They put a check on electronic noise from RFI and EMI
Have you ever tried to listen to someone transmitting on their VHF whose voice was almost drowned out by an annoying buzzing noise? Or maybe you can’t pick up your emails via SailMail on your HF radio without turning off the refrigerator. Or worse, your autopilot makes a hard-right turn whenever you push the transmit button on your marine-band radio. These phenomena, which are all symptoms of radio-frequency interference (RFI) and/or electromagnetic interference (EMI), can be eliminated with the use of ferrites, devices made of a ceramic material containing iron oxide that has a high resistance to RFI and EMI and little or no resistance to low-frequency signals and direct current.
You’d think that in a 12-volt DC world, RFI and EMI would be minimal. After all, a DC current passing along a conductor produces very little in the way of electrical noise. When that DC current is switched on and off, however, transients are generated which can produce considerable interference. This is exactly what switching power supplies in laptops, most electronics, and modern solar controllers do — switch the DC current on and off at a high rate of speed to produce a higher or lower voltage. The brushes in electric motors also switch the DC current and are common noise generators.
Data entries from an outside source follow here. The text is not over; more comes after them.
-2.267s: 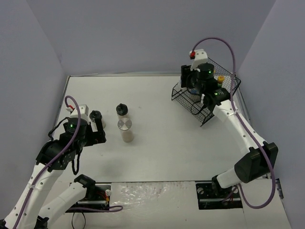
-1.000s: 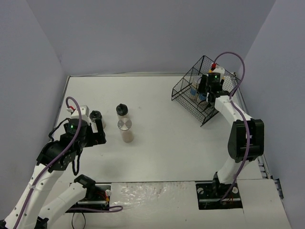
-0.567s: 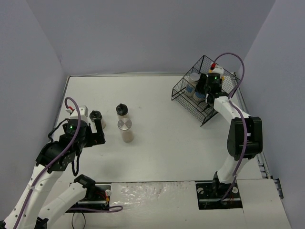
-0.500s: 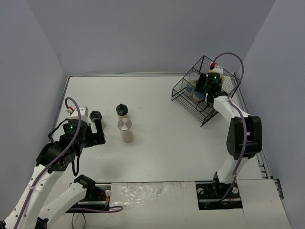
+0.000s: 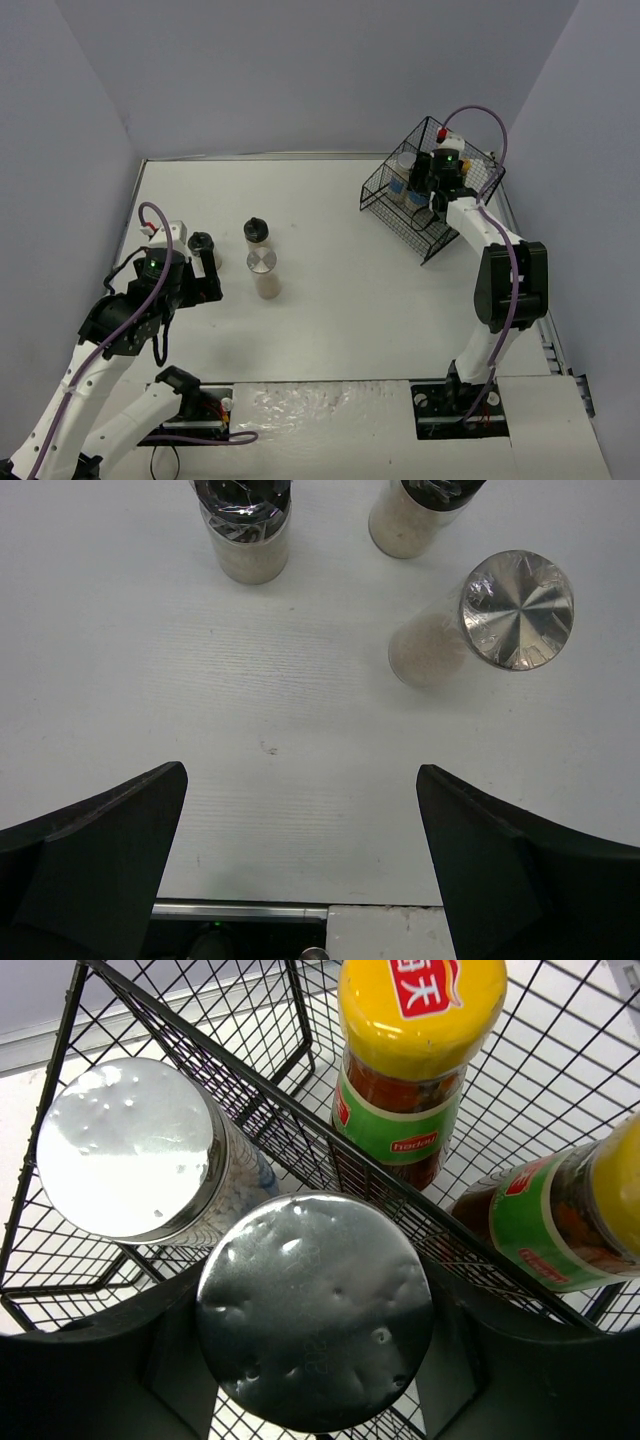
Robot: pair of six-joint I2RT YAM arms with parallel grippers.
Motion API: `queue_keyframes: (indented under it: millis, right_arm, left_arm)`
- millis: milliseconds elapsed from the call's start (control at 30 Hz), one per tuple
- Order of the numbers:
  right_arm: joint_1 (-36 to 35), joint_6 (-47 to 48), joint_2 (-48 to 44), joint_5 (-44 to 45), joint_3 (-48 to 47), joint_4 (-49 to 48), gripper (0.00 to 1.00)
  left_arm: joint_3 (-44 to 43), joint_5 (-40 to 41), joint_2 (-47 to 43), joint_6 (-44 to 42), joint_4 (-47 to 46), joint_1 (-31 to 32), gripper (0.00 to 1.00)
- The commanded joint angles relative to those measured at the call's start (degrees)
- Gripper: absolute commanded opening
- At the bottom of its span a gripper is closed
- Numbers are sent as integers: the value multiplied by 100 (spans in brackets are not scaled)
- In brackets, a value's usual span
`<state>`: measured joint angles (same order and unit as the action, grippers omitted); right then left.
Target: Organize the condiment bottles
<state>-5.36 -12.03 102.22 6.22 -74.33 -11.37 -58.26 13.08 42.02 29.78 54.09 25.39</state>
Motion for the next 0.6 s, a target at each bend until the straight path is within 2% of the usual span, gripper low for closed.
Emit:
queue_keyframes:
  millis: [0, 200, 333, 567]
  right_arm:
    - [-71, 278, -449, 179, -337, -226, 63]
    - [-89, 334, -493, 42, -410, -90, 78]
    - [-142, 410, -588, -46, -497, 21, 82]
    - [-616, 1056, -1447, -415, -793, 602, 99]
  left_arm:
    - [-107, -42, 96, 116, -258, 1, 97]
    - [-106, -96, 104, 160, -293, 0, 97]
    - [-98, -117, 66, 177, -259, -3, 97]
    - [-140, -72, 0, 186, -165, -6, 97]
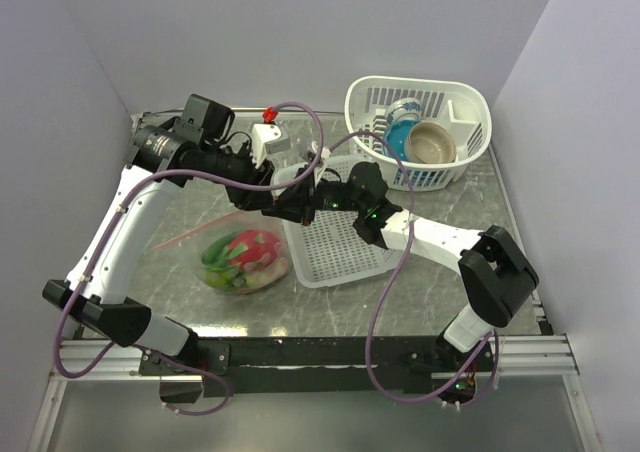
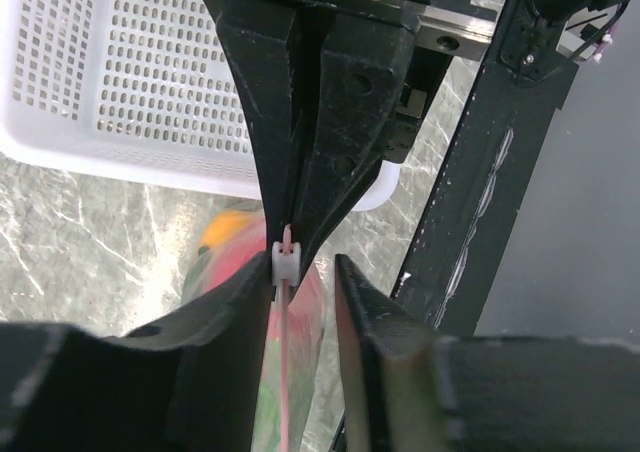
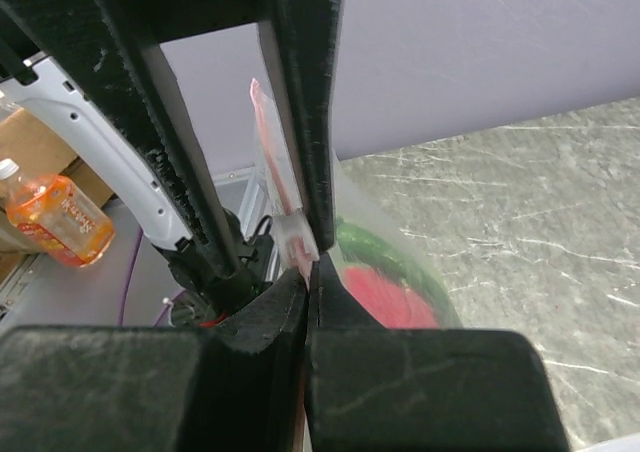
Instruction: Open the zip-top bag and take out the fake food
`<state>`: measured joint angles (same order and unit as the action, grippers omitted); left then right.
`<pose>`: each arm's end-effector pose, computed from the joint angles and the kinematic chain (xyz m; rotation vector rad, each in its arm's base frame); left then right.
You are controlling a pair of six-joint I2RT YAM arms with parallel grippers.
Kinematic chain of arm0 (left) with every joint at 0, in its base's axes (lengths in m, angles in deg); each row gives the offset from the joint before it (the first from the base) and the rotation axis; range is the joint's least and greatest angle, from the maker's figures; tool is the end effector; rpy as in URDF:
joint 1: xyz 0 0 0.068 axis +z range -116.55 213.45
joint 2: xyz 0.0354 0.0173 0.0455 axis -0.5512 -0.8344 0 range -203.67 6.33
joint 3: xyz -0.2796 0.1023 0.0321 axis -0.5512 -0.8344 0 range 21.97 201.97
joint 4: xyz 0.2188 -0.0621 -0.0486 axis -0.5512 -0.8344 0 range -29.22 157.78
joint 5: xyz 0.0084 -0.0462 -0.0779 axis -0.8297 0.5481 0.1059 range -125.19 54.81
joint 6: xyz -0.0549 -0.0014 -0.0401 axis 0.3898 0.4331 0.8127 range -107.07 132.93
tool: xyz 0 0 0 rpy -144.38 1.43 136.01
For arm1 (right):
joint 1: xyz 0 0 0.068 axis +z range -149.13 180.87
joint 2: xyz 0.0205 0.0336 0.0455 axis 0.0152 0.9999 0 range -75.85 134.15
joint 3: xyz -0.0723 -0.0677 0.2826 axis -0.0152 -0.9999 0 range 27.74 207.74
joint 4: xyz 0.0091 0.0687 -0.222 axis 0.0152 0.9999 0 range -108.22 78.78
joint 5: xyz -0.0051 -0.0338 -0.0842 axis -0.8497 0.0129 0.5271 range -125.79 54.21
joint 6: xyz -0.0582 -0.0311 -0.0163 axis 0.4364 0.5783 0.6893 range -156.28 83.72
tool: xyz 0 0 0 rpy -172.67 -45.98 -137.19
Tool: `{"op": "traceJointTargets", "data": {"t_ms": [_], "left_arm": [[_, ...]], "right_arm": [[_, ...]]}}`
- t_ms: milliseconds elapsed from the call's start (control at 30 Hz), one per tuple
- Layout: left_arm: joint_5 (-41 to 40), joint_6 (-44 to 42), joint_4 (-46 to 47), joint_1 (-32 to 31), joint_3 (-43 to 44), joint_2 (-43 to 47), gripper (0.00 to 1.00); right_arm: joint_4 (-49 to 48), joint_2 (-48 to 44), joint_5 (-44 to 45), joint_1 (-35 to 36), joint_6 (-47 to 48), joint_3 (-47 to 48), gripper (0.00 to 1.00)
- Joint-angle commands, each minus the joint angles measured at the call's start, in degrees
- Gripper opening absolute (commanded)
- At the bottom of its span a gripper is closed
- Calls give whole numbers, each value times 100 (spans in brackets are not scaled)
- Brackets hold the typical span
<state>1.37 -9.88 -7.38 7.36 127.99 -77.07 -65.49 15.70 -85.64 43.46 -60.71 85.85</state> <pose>0.1946 -0.1314 0.4471 1.2337 2.0662 -0.8128 0.2260 0.2645 0.3632 -1.0275 1.2355 1.5091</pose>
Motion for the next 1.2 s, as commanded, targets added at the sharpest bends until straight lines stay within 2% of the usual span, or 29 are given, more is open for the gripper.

While most electrical devices do a pretty good job of reducing interference, often some of the noise leaks into the wiring connected to the device. As well as conducting the noise to other devices, the wiring acts as an antenna and radiates interference to other nearby electrical circuits. If a radio receiver is nearby, the noise may overwhelm or significantly distort the received signal. If the VHF power source is noisy or the microphone cable picks up radiated interference, the radio will broadcast a hum or buzz. And if the communication bus between two devices — like the cable between an autopilot’s controller and its computer — is noisy enough to garble the signal, some very unexpected results can occur.
Ferrites come in a variety of shapes and sizes for different wire sizes, signal levels, and frequencies. For reducing EMI and RFI on our boat, Nine of Cups, I most often used the tube-shaped “snap- on” type of ferrite.
I placed ferrites as close as feasible to the sources of the interference, such as on the power and thermostat cables of the refrigerator and the power cables for any pump or motor that might be causing interference. I also added ferrites to the power cables of electronics, such as the VHF, SSB, and/or marine-band radios, that might be affected by the electrical noise.
If possible, when adding a ferrite to a wire, I loop the wire around and route it through the ferrite two, three, or even four times. The impedance introduced is proportional to the square of the number of times the wire is looped through the ferrite. Looping the wire through the ferrite twice makes the ferrite four times as effective as it would be with only one wrap. If I can manage four loops, the ferrite will be 16 times more effective. Placing multiple ferrites on a wire is also effective.
Ferrites often reduce problems with interference in communication cables such as a SeaTalk, NMEA, or CAN-type bus as well. Bear in mind, though, that because these cables transmit data, a ferrite can attenuate or distort the data enough to introduce new problems. A trial-and-error approach is best.
Ferrites are not easy to find, but are available through Amazon, eBay, and specialist outlets like Digi-Key.
Search with “anti interference filter” at amazon.com.
Search with “ferrite filter”at digikey.com.
earch with “ferrite core” at ebay.com.